Most of us see our world in color. We enjoy looking at a lush green lawn or a red rose in full bloom. If you have a color vision defect, you may see these colors differently than most people. Color blindness is not a form of blindness at all, but a deficiency in the way you see color. With this vision problem, you have difficulty distinguishing certain colors, such as blue and yellow or red and green. Color blindness (or, more accurately, color vision deficiency) is an inherited condition that affects males more frequently than females.
There are three main kinds of color vision deficiency. Red-green color vision defects are the most common. This type occurs in men more than in women. The other major types are blue-yellow color vision defects and a complete absence of color vision. Most of the time, color blindness is genetic. There is no treatment, but most people adjust and the condition doesn’t limit their activities.
Color vision depends on the absorption of light by visual pigments contained within specialized cells in the eye called photoreceptors. There are two types of photoreceptors: rods and cones. Rods, which provide vision in dim light, have no ability to distinguish between colors. Cones are responsible for color vision. There are three different types of pigment in the normal eye. Color vision occurs within the visual part of the brain compares electrical signals from the different types of cones. Defects in color vision are either inherited or acquired. Inherited defects result mainly from missing or incorrect visual pigments. There are different types of inherited defects, with different levels of severity. Color vision defects sometimes can be acquired, as a result of eye disease or normal aging or as a side effect of certain medications. In acquired defects, other parts of the eye besides cones and cone pigments may be affected.
Besides differences in genetic makeup, other causes of color vision defects or loss include:
- Parkinson’s disease (PD). Because Parkinson’s disease is a neurological disorder, light-sensitive nerve cells in the retina where vision processing occurs may be damaged and cannot function properly.
- Cataracts. Clouding of the eye’s natural lens that occurs with cataracts can “wash out” color vision, making it much less bright. Fortunately, cataract surgery can restore bright color vision when the cloudy natural lens is removed and replaced with an artificial intraocular lens.
- Tiagabine for epilepsy. An antiepileptic drug known as tiagabine has been shown to reduce color vision in about 41 percent of those taking the drug, although effects do not appear to be permanent.
- Leber’s hereditary optic neuropathy (LHON). Particularly prevalent among males, this type of inherited optic neuropathy can affect even carriers who don’t have other symptoms but do have a degree of color blindness. Red-green color vision defects primarily are noted with this condition.

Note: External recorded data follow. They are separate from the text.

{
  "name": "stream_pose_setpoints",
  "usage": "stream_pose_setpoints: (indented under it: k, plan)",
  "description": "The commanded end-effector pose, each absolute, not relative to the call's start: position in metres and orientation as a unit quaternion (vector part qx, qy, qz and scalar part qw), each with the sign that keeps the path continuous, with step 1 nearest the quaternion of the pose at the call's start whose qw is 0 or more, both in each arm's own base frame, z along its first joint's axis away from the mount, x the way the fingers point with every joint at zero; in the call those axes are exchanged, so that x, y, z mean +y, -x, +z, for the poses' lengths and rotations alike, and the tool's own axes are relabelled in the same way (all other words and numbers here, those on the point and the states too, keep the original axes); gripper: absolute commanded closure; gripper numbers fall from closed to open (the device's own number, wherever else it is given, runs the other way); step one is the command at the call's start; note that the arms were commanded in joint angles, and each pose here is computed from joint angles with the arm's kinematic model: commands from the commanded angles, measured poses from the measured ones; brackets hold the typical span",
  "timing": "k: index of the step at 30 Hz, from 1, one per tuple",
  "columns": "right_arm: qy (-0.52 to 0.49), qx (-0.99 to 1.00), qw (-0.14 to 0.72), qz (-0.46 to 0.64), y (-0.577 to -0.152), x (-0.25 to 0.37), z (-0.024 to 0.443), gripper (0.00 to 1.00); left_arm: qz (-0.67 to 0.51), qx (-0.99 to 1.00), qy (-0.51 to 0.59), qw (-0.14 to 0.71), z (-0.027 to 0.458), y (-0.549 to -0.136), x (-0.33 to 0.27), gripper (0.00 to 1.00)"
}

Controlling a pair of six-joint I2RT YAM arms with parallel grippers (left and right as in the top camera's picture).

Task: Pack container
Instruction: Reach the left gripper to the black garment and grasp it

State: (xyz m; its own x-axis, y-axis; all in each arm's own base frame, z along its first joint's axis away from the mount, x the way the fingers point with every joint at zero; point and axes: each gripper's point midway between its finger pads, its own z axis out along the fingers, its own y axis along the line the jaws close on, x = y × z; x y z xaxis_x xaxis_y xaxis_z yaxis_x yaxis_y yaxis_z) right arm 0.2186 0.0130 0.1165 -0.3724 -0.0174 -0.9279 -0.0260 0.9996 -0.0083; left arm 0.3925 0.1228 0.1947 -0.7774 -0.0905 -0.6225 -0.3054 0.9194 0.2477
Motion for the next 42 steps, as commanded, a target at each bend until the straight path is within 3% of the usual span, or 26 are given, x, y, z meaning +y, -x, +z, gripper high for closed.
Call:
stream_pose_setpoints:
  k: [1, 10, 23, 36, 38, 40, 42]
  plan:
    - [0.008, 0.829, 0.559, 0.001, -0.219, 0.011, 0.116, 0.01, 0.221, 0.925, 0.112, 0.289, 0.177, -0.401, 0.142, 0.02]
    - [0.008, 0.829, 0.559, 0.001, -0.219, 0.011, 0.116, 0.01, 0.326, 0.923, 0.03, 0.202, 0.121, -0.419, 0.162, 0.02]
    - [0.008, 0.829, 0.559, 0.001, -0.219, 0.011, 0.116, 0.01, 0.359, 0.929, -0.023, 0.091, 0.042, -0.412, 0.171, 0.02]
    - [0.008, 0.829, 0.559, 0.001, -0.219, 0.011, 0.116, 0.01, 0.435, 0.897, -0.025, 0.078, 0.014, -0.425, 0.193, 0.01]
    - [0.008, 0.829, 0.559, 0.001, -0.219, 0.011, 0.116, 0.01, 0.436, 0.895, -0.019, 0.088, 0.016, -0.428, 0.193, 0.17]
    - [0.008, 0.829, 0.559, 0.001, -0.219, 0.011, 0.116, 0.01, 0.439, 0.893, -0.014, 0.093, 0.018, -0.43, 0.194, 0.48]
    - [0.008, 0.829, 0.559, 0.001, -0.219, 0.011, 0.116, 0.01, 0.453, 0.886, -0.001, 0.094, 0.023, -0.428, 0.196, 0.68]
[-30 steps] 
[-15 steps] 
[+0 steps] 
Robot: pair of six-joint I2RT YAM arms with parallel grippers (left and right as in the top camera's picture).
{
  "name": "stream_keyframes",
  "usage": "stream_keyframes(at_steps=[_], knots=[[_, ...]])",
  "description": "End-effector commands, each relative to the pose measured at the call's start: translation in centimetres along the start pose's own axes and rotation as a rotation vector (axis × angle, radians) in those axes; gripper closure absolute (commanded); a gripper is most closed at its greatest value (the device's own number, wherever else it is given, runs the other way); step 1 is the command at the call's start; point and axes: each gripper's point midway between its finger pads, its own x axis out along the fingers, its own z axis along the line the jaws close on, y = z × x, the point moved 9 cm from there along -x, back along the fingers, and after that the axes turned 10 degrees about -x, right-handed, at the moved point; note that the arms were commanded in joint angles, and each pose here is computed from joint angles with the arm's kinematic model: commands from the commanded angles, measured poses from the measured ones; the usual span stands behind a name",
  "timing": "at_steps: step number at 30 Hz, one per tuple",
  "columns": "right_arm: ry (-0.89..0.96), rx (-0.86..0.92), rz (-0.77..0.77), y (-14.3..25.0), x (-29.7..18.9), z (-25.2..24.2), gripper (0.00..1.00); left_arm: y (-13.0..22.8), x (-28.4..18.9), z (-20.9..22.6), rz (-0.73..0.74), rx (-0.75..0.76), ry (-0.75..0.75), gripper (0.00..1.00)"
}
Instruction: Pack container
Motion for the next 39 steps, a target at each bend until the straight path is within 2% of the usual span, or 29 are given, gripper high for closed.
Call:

- Kallman’s syndrome. This inherited condition involves failure of the pituitary gland, which can lead to incomplete or unusual gender-related development such as of sexual organs. Color blindness can be one symptom of this condition.
Color blindness also can occur when aging processes damage retinal cells. An injury or damage to areas of the brain where vision processing takes place also can cause color vision deficiencies. Some people use special lenses to enhance color perception, which are filters available in either contact lens or eyeglass lens form. If your regular eye doctor doesn’t handle these types of lenses, ask for a referral so that you can seek out someone who might be able to assist you. Meanwhile, there is no cure for color blindness. But some coping strategies may help you function better in a color-oriented world. Most people are able to adapt to color vision deficiencies without too much trouble. But some professions, such as graphic design and occupations that require handling various colors of electrical wiring, depend on accurate color perception.